We see that immediately in the first two words of Isaiah 43, those gospel saturated words, “But now.” Isaiah 42 has ended with a solemn reminder of Israel’s sinful history and God’s angry response. “So he poured out on them his burning anger, the violence of war. It enveloped them in flames, yet they did not understand; it consumed them, but they did not take it to heart.” Indeed, they didn’t. As they sat in exile, Israel did not understand what had happened to them, or why. So, they did not amend their ways. They simply sat in silence, unable to sing the Lord’s songs in a foreign land. And there was no word from the Lord—just silence, dead silence.
That’s what Isaiah 43:1 is addressing with these prophetic words, “But now, this is what the Lord says….” That’s good news; God is speaking again. What will God say to his sinful, sin blasted people? Will it be another word of judgment to a people seemingly abandoned by their God? Or will it be a word of salvation? The words “but now” point to the latter.

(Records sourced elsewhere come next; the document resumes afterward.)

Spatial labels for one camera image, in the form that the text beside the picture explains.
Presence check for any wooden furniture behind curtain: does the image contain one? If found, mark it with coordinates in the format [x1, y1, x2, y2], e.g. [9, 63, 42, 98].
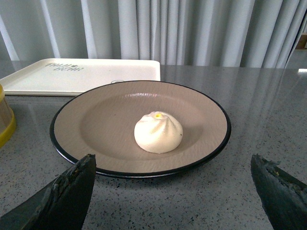
[295, 33, 307, 49]

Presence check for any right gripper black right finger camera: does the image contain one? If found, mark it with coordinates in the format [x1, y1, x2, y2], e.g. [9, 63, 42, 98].
[251, 155, 307, 230]

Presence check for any cream rectangular serving tray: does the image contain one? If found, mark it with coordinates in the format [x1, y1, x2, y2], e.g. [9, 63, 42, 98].
[0, 58, 161, 96]

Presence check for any yellow rimmed bamboo steamer basket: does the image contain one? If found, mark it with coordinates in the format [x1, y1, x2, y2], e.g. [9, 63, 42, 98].
[0, 85, 16, 147]

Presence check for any grey pleated curtain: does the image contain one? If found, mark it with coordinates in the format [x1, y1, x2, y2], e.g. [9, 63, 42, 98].
[0, 0, 307, 68]

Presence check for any beige plate with black rim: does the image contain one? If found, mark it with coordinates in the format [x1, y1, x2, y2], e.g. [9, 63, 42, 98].
[50, 80, 231, 178]

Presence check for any white steamed bun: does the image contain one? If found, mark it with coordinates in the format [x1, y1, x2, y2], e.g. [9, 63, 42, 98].
[134, 111, 183, 154]

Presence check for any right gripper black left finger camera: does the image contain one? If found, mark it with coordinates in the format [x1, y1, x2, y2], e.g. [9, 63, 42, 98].
[0, 154, 96, 230]

Isaiah has many comforting words for people ruined by sin, but the one word that stands out for me is the word, mine—“you are mine.” You might think that I have rejected you forever because you have been there in exile a long time. (Most scholars think that these words from God are addressed to Israel toward the end of the Exile, just before anyone went back home.) Having lost everything in the war that displaced you, you might have concluded that you have been cut loose forever, that you are condemned to be orphans the rest of your life. But now, the Lord says, “you are mine.”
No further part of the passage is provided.